Phases two and three are a puzzle for state employee and Oak Cliff resident Jacob Kurz, who likes the Better Block vision but isn’t sure it fits reality.
“Oak Cliff has been gentrified a bit, but it’s primarily a blue-collar part of Dallas,” he says. “Rather than go to a café for food and a coffee shop for coffee and a fruit stand for fruit, I think people are going to the grocery store to get Folgers and groceries and then rushing back to their lives.
“It seems like it takes more than potted plants and closed-off streets to get these things moving,” Kurz says. “I think it’s a great idea, but it’s performance art, not a plan.”
One successful plan has been executed in Fort Worth’s Near Southside. In contrast to the Oak Cliff site, merchants in the Near Southside have turned a weekend Better Block-style demonstration project into a permanent fixture.

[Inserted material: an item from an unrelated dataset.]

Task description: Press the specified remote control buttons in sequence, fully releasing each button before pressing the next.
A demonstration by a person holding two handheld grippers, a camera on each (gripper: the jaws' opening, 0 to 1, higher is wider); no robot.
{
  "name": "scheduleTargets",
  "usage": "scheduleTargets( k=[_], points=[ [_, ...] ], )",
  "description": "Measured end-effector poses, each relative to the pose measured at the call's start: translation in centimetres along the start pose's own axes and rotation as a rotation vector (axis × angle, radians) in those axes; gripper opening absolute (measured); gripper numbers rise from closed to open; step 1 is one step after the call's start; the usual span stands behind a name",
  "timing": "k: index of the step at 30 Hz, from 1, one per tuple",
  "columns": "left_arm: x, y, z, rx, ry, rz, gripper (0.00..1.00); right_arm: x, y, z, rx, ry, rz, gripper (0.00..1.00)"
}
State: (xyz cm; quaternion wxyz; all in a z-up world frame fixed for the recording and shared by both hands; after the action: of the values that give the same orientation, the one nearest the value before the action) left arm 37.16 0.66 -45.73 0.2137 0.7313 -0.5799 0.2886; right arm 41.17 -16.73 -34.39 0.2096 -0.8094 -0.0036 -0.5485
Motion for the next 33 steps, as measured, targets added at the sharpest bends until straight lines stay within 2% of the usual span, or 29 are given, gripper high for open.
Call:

In October 2010, organizers of an evening gallery crawl called ArtsGoggle decided to test out a new street design they were considering asking the city to implement. Inspired by the Oak Cliff project, volunteers re-striped the street to include bike lanes, a crosswalk and wider sidewalks that could accommodate café seating. The changes were so well received that Fort Worth South, Inc., the nonprofit development company for the district, approached the city with an offer to use its Tax Increment Finance funds to engage a traffic engineer and formally re-stripe the street. The project was completed less than a year later, and Fort Worth South is now raising money to fully reconstruct the street with wider sidewalks.
In Fort Worth’s case, private and public entities combined forces to change the Near Southside. In the past two years, Fort Worth South planning director Mike Brennan says, people have moved into new lofts in old warehouse buildings. New businesses have opened on South Main Street, and a crime-ridden nightclub has been shut down and reopened as a theater space.
Fort Worth South has so far raised $8.4 million for its effort to reconstruct the streets.
It would be easy for a small band of neighborhood volunteers to feel daunted by such a price tag. Roberts is undeterred, quoting Margaret Mead’s adage about a small group of thoughtful, committed citizens being the only force that’s ever changed the world. Looking ahead, he and Howard want to a create nonprofit “Better Block Districts” with an executive director who would oversee implementation of changes suggested by short-term demonstrations.
“My weakness is I do have a problem staying on the ground,” Roberts says. “I always want to go on to another project.
“The most fascinating thing for me, and the key to long-term change, has just been facilitating the conversation. The Better Block is magical for getting everyone in the community to talk about what a place could be.”